American broadcaster (1905/1906 - 1989)

Galen Drake (born Foster Purcell Rucker; - June 30, 1989) was an American broadcaster whose programs provided "homespun philosophy and observations, aimed mainly at housewives" for more than 20 years.

==Early years==
Drake was born Foster Purcell Rucker in Kokomo, Indiana, the son of Theodore and Flora Rucker. In addition to an older sibling, he had three half-siblings who were adults when he was born. He moved to Long Beach, California, when he was young. He began taking vocal lessons at age 10, eventually becoming a concert singer. He also was a symphony conductor. He graduated from Long Beach Polytechnic High School, and he pursued medical studies at UCLA but left that program because he had to go to work.

==Career==
Drake began working in radio at KFOX in Long Beach while he was a high school student. He continued working there after he finished high school, and he directed plays at Long Beach Community Playhouse.

In 1939 Drake became host on programming of The Housewives' Protective League (HPL) on radio station KNX in Los Angeles. He replaced Fletcher Wiley, the founder of HPL, who had recruited him for that role. Drake went on to have an HPL program in San Francisco, and in 1944 he moved to New York. Also in 1944, Radio Life magazine's editorial board selected Drake as the person having the "most convincing microphone voice" when the magazine presented its first distinguished achievement awards.

By November 1949 he had a Monday-Friday program on ABC Radio and two Monday-Friday programs on radio station WCBS. He also had two Saturday programs on WCBS. His handling of commercials was similar to that of Arthur Godfrey. He used a "conversational, spontaneous manner" when he promoted products, working from notes rather than reading from a script.

Although HPL headquarters provided scripts for commentators, Drake said that he ad-libbed content from his own notes, using material from his 10,000-book personal library. He sought to make his commentaries sound conversational. Toward that end, he entered the studio fewer than five minutes before each episode was to begin, "clutching only the sparsest of notes."

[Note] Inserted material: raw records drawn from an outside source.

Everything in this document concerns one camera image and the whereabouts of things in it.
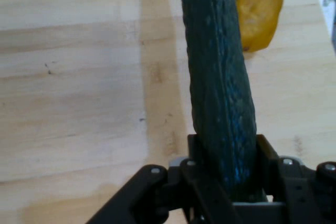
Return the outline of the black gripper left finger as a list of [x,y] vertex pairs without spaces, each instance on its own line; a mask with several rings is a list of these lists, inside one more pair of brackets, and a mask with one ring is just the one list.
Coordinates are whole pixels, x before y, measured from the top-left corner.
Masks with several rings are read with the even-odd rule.
[[233,204],[204,167],[198,136],[187,140],[187,158],[169,168],[143,166],[88,223],[165,223],[176,209],[187,223],[236,223]]

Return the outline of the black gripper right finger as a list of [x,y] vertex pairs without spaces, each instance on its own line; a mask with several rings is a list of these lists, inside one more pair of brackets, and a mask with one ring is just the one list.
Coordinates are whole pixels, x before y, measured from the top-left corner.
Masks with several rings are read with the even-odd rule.
[[335,223],[335,162],[310,169],[297,158],[279,156],[264,135],[256,140],[259,181],[284,222]]

Drake's programs touched on a variety of topics. The Museum of Broadcast Communications Encyclopedia of Radio commented, "For example, on one broadcast in 1947 he dealt with night vision, the effect of emotions on driving, mountain climbing, inventors, and juvenile delinquency."

On January 12, 1957, Drake began a television program, This Is Galen Drake, on ABC. It ended on May 11, 1957. Also known as The Galen Drake Show, the series was broadcast at 7 p.m. Eastern Time on Saturdays. Episodes featured Drake's biography of a featured guest, songs by Stuart Foster and Rita Ellis, and a debate on a current topic. Best Foods was the sponsor.

In 1959 Drake moved to WOR radio in New York City, from which his program was carried on the Mutual Broadcasting System.

=== Name ===
Newspaper columnist Ben Gross publicized Drake's real name for the first time in October 1947.

The name "Galen Drake" came with the job at HPL and "was for years under complete control of The Housewives Protective League" and later CBS after it bought that entity and made HPL a CBS subsidiary. Rucker eventually had his name changed legally to Galen Drake.

A problem arose in 1959 when Drake decided to leave CBS to work for radio station WOR. He had agreed in 1953 that if he used his name professionally other than for CBS, he would pay a percentage of his gross income to CBS. With the move to WOR looming, he negotiated with CBS to pay a flat fee for use of the name in lieu of the specified percentage. The network initially wanted $25,000, but Drake refused to pay that amount. The two parties finally agreed on $7,500.

==Later years, personal life and death==
Drake had a daughter and a son. He went back to Long Beach in the mid-1960s. While there he made some commercials and acted in the syndicated radio drama Heartbeat Theater for The Salvation Army. He died of lung cancer on June 30, 1989, in Long Beach, California, aged 83.